Ошкорн склонился над барьером, оглядел огромную раковину с ярко освещенным манежем. С высоты он хорошо различал лица: лицо Жана де Латеста, беседующего в ложе с каким-то незнакомым Ошкорну мужчиной, лицо чеха Рудольфа. Он видел Серве, исполняющего обязанности «месье Луаяля» – в голубой униформе, с шамберьером[2] в руке, за ним – трех его сыновей, тоже в голубом. Он видел рабочих сцены. Он узнавал их всех! Всех их он подолгу допрашивал несколько месяцев назад. Мадам Лора, владелица цирка, собственной персоной сидела в своей ложе одна.
Из всех, с кем ему пришлось иметь дело за время их расследования по делу Бержере, никто не показался ему столь загадочным, как эта светловолосая женщина со спокойным и суровым выражением лица…
Да, приходится признаться, их расследование зашло в тупик. Но у инспектора Ошкорна еще теплилась надежда, и он со дня трагедии упорно продолжал вникать в жизнь цирка. После смерти месье Бержере сразу стало ясно, кто на самом деле истинный его владелец: мадам Лора, которая до тех пор считалась просто владелицей части акций. И она передала управление цирком не Жану де Латесту, что казалось бы вполне естественным, а Рожеру Дюбуа, знаменитому клоуну, выступающему под именем Штут.

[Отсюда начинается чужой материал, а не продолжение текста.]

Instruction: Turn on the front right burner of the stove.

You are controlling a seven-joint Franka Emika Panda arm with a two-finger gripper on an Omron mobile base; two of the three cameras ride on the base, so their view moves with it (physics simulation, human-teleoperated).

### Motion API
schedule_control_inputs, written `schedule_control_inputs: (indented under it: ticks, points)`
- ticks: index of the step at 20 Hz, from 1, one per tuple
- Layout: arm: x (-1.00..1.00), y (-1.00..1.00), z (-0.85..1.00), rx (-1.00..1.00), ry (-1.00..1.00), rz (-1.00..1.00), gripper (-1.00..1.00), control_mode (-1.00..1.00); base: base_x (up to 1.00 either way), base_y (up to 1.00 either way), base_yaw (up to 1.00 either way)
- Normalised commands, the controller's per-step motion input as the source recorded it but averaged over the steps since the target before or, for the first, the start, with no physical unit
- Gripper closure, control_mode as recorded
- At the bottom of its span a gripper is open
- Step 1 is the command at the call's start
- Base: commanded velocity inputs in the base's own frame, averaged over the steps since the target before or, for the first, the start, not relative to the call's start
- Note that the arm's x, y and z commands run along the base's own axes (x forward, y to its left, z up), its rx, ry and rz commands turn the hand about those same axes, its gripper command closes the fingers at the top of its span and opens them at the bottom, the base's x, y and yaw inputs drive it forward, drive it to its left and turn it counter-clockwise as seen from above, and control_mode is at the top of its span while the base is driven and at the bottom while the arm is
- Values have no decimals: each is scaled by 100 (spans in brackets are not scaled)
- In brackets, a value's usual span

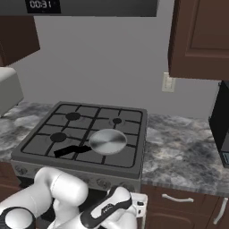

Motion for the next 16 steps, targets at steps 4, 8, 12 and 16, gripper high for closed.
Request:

Кое-кто утверждал, будто Штут – любовник мадам Лора и что именно он заставил ее выкупить акции Бержере.
Ошкорн вдруг подумал, что как раз сегодня – ровно полгода со дня убийства месье Бержере.
– Уже полгода! – пробормотал он. – Как быстро бежит время!
Целый месяц он вместе с инспектором Патоном сел расследование, но они так и не сдвинулись с мертвой точки. Потом подоспело другое дело, и они несколько ослабили свое рвение. Но драма в Цирке-Модерн не выходила у Ошкорна из головы. Дело казалось ему интересным, и он боялся, как бы комиссар Анье не передал его кому-нибудь другому. Оно до сих пор не закрыто. У комиссара Анье никогда нельзя было просто закрыть неперспективное дело. Когда расследование затягивалось, застревало на мертвой точке, он откладывал досье в сторонку отлежаться. Потом в одно прекрасное утро снова пускал своих инспекторов по следу.
Именно так и произошло сегодня утром. Ошкорн и Па-тон получили приказ снова заняться делом Бержере. К большому огорчению Патона, который без особого энтузиазма воспринял необходимость вернуться в круг людей, которых он скопом называл шутами.
Впрочем, он совсем не разбирался в театральной иерархии. Шутами для него были все артисты, будь они даже звездами первой величины. И он не понимал того интереса, который проявлял к этой публике его напарник.
Выйдя из кабинета комиссара Анье, Патон и Ошкорн посоветовались, как им действовать. Патон считал, что нужно немедленно идти в цирк, собрать всех артистов и служащих, которые были там в вечер убийства, и снова допросить их.
Ошкорн упорно настаивал на том, что действовать надо деликатнее, и в конце концов убедил Патона пойти на вечернее представление инкогнито.
«Нам надо, – убеждал он, – посмотреть на людей со стороны».
И вот – превосходный результат! Сейчас весь цирк уже знает, что полиция снова здесь! А ведь именно этого они хотели избежать!
Двое полицейских еще не подозревали, что волею случая они присутствуют на самом сенсационном представлении!
В антракте оба полицейских остались на своих местах. Ошкорн продолжал обозревать зал. Он увидел, как Жан де Латест со своим спутником направился за кулисы. Месье Луаяль и униформисты тоже удалились. Мадам Лора, явно поколебавшись немного, накинула на плечи меховой палантин и не спеша покинула ложу.
Полицейские, каждый про себя, размышляли над убийством месье Бержере и вспоминали все детали расследования.
Ошкорну, в частности, не давало покоя одно маленькое открытие, которое он сделал на третий день расследования. На подушке одного из кресел в кабинете месье Бержере, на боковой ее стороне, он обнаружил разрез сантиметров в десять длиной.
«Вы обратили внимание, что здесь кожа порвана?» – спросил он тогда Жана де Латеста.
Тот был искренне удивлен.
«Кресла совсем новые. Еще и месяца не прошло, как мы купили их. Поставщик гарантировал нам качество».